Mais de toutes celles, pertinentes ou pas, auxquelles j'aurais pu m'attendre... Non, Lisa Perez me lâche ça :
— Hori et toi, vous sortez ensemble ?
...
— J'en étais sûre ! se met-elle à glousser avec un sourire jusqu'aux oreilles (que je lui ferais bien ravaler en vitesse si j'étais pourvue de cruauté). Il n'y a qu'à voir la façon dont il te regarde.
— Il ne me..., je bafouille. Il ne... N'importe quoi ! Hori et moi on est juste...
En fait, je n'en sais rien. Avant il était mon geôlier. Désormais il est davantage mon sauveur qu'autre chose. Est-ce que sauver quelqu'un fait de nous un ami ? Dans ce cas Hori et moi serions les meilleurs amis du monde. Sauf qu'à part Laure et Will (parce qu'il est trop vieux pour me faire des coups bas), je ne suis pas du genre à laisser les gens devenir mes amis. Et ma mère le sait parfaitement.

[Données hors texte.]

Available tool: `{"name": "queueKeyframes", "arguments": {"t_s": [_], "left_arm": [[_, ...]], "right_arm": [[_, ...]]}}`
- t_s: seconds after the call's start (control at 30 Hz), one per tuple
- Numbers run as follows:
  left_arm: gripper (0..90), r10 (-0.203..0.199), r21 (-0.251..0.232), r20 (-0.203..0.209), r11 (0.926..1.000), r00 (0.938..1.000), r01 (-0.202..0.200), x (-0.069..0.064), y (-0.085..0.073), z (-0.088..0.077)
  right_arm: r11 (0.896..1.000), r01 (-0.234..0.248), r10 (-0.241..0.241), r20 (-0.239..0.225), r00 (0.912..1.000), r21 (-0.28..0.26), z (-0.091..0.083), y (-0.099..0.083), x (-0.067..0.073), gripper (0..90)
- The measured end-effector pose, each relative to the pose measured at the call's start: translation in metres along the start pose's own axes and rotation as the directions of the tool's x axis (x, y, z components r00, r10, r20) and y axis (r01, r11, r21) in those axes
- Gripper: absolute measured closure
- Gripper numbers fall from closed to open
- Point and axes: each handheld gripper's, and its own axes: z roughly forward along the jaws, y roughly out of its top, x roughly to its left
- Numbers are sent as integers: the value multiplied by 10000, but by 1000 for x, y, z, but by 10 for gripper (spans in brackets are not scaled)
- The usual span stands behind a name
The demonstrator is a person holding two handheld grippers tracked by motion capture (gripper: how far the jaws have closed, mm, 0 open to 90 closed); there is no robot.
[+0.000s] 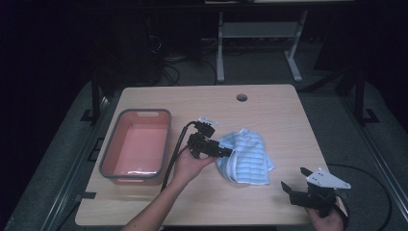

— De toute façon ça ne te regarde pas, je conclus en prenant bien soin d'éviter son regard.
— Il n'est pas très causant, mais plutôt beau garçon !
— Maman ! je m'offusque en piquant un fard.
— Oh eh bien, je sais quoi dire pour que tu cesses de m'appeler par mon prénom, ricane-t-elle en tentant de m'acheter son pardon en me servant des crêpes.
Je meurs trop de faim. La rancune attendra.
Manger me donne assez de force pour contre-attaquer ma génitrice. C'est donc moi qui vais l'assommer de questions. C'est d'usage après tout. C'est elle qui m'a caché l'existence de la cité et les liens avec eux durant tout ce temps.
— Donc, depuis le début, tu savais pour Khapyphis.
A la base je n'avais pas prévu de lui dire ça sur un ton de reproche. Mais maintenant que c'est fait, c'est fait.
— Ra... Maintenant que tu as vu comment c'est là-bas et qui ils sont, tu peux comprendre que...
— Que ma propre mère m'a menti depuis plus de six ans ? Non, pas vraiment.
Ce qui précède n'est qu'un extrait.